What the task asks: Return the lines below that carry the word "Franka".

::: Extracted data

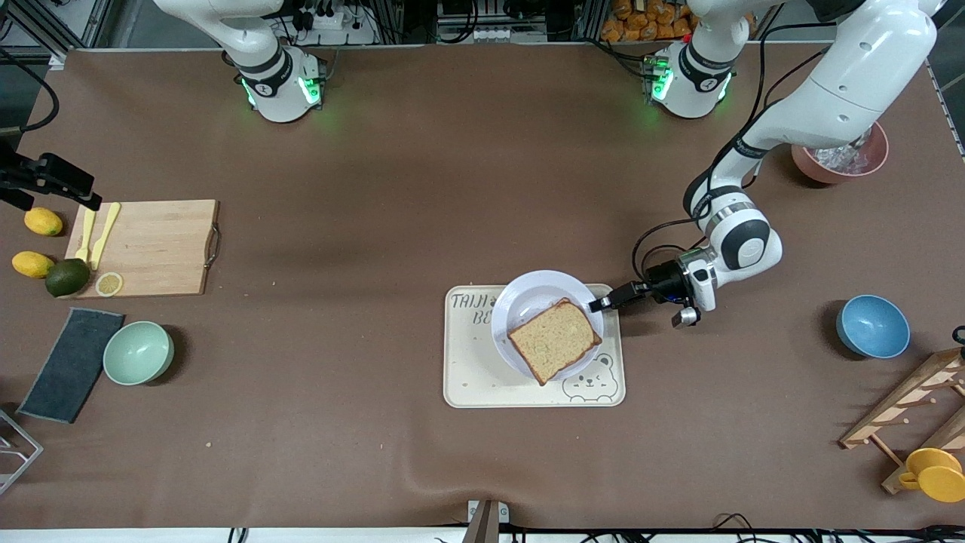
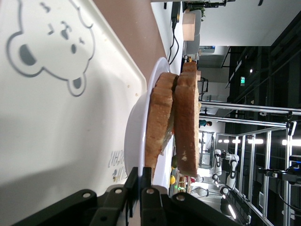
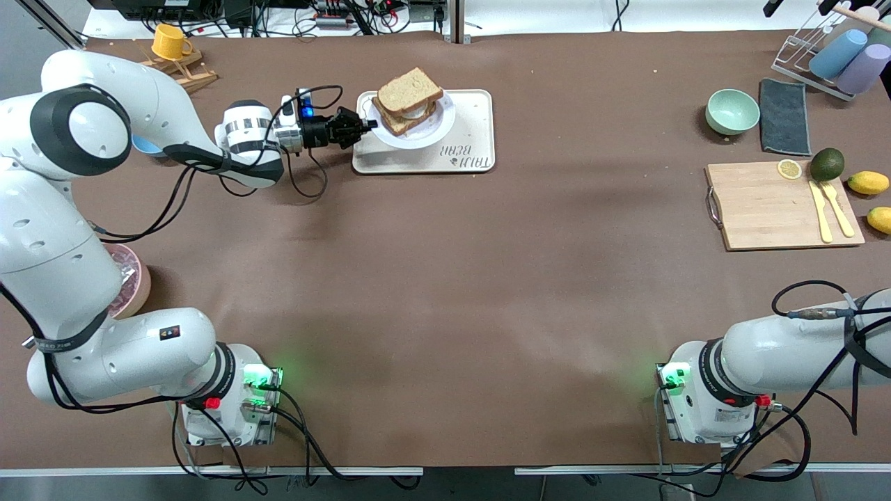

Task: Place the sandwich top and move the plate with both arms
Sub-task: 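Slide the plate with the left gripper onto the bear tray, then open the left gripper to release the plate rim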

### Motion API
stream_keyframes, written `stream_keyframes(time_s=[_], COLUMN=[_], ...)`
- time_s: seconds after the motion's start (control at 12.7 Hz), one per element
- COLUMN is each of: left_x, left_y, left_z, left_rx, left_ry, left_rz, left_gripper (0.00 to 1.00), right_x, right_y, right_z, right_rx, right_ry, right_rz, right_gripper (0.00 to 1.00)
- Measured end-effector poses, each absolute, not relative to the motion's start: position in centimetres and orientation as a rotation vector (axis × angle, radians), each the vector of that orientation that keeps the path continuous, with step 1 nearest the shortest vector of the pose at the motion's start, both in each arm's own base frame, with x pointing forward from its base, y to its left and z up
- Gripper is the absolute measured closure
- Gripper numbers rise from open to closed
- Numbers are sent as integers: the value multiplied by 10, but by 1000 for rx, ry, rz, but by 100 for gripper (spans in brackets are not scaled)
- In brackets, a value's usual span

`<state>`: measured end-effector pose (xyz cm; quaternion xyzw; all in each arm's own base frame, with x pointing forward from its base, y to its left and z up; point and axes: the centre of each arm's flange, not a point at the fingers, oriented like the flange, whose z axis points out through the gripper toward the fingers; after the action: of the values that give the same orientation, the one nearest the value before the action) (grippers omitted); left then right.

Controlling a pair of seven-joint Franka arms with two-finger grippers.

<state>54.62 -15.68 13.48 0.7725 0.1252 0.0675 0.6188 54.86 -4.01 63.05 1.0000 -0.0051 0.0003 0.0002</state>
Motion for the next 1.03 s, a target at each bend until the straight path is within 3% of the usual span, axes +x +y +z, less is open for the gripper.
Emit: stream_keyframes(time_s=[0.71, 0.87, 1.03], left_x=[536, 539, 543], left_y=[-148, -151, -150], left_z=[97, 95, 94], left_rx=[1805, 1803, 1817], left_ry=[292, 284, 254], left_rz=[117, 116, 98], left_gripper=[95, 89, 68], right_x=[549, 549, 549], right_y=[-35, -34, -34], right_z=[630, 630, 630], right_rx=[3141, 3141, 3141], right_ry=[0, 1, 1], right_rz=[0, 1, 1], right_gripper=[0, 0, 0])
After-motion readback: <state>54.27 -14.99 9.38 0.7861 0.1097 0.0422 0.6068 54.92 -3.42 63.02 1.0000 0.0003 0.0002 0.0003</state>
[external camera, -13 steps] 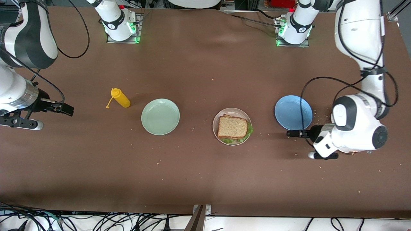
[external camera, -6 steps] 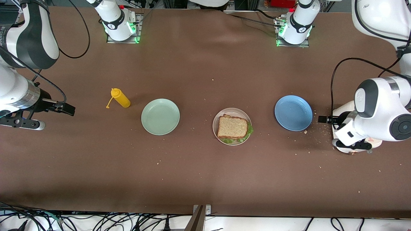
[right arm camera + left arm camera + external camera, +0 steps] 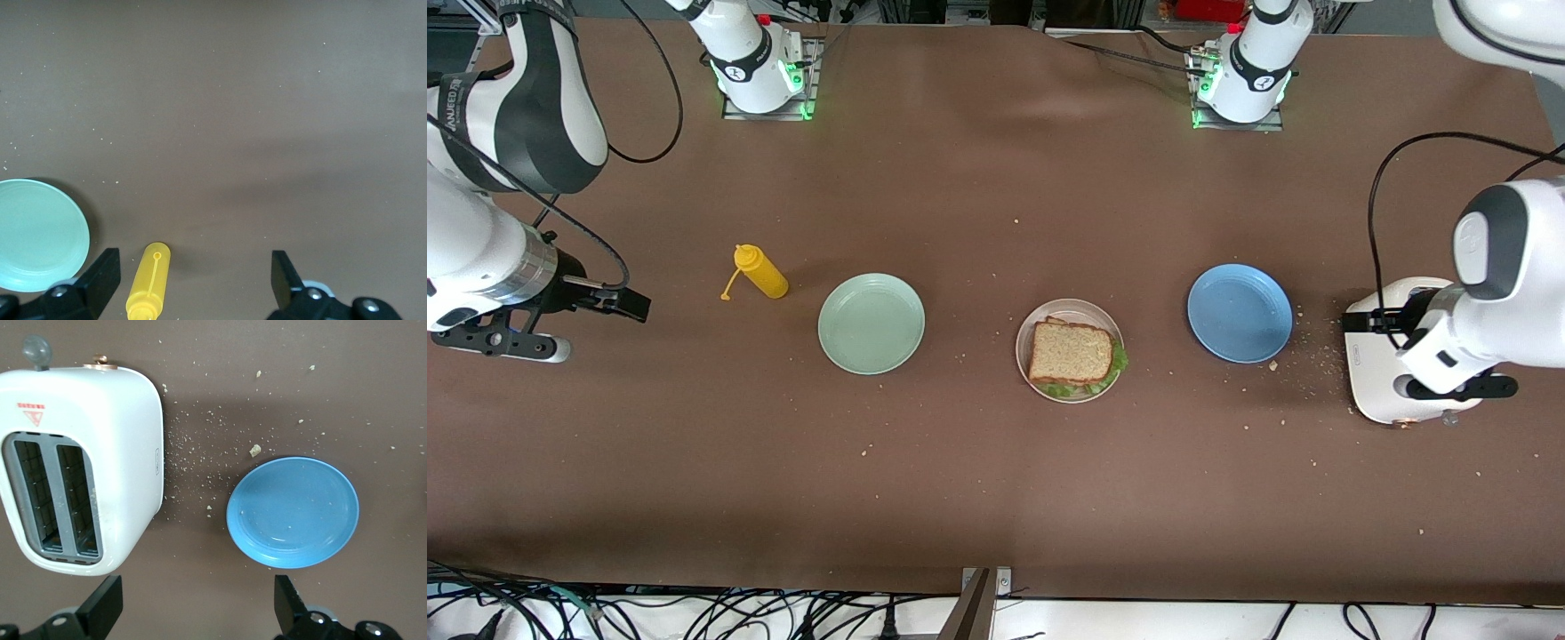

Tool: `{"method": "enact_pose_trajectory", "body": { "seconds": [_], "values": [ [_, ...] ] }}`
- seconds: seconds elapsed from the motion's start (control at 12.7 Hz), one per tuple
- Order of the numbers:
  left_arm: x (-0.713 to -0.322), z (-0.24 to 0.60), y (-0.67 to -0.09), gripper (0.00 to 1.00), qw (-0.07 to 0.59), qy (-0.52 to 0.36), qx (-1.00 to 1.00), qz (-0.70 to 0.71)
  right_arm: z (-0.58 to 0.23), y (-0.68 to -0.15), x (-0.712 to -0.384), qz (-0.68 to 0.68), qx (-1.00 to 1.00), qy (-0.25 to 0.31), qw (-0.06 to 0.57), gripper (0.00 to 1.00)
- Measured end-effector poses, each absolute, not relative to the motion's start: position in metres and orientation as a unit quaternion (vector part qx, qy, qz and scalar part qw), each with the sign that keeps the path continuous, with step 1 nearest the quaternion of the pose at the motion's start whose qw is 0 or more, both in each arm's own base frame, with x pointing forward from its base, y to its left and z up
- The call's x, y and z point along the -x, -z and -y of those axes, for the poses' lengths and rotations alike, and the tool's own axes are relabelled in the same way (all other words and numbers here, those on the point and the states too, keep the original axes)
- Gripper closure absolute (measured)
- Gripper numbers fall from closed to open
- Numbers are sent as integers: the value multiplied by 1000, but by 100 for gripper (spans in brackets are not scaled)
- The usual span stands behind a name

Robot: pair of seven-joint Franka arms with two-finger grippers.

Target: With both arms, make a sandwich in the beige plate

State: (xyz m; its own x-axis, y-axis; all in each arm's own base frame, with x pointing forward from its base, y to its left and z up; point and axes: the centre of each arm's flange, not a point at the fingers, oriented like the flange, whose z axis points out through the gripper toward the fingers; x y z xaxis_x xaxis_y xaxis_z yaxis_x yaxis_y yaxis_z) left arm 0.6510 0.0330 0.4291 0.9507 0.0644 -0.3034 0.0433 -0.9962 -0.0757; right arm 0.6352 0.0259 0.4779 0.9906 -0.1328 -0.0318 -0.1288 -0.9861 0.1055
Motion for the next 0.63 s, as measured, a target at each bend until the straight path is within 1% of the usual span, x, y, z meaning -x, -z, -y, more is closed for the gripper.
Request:
{"method": "enact_pose_trajectory", "body": {
  "seconds": [0.24, 0.63],
  "values": [
    [-628, -39, -463, 0, 48, -146, 988, 15, -26, -478, -635, 66, -996, 19, 52, 0],
    [-578, -37, -523, 0, 32, -113, 993, 7, -26, -478, -635, 66, -996, 19, 52, 0]
  ]
}}
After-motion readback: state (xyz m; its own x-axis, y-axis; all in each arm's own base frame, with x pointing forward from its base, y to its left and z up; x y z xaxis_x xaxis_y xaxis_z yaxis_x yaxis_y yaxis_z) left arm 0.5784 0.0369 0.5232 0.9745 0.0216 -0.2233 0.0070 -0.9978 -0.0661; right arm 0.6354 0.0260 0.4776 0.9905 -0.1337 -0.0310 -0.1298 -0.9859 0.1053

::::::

Answer space:
Controlling a pair of seven-joint Franka arms with two-finger grippers.
Robot: pair of seven-joint Franka arms with two-finger grippers.

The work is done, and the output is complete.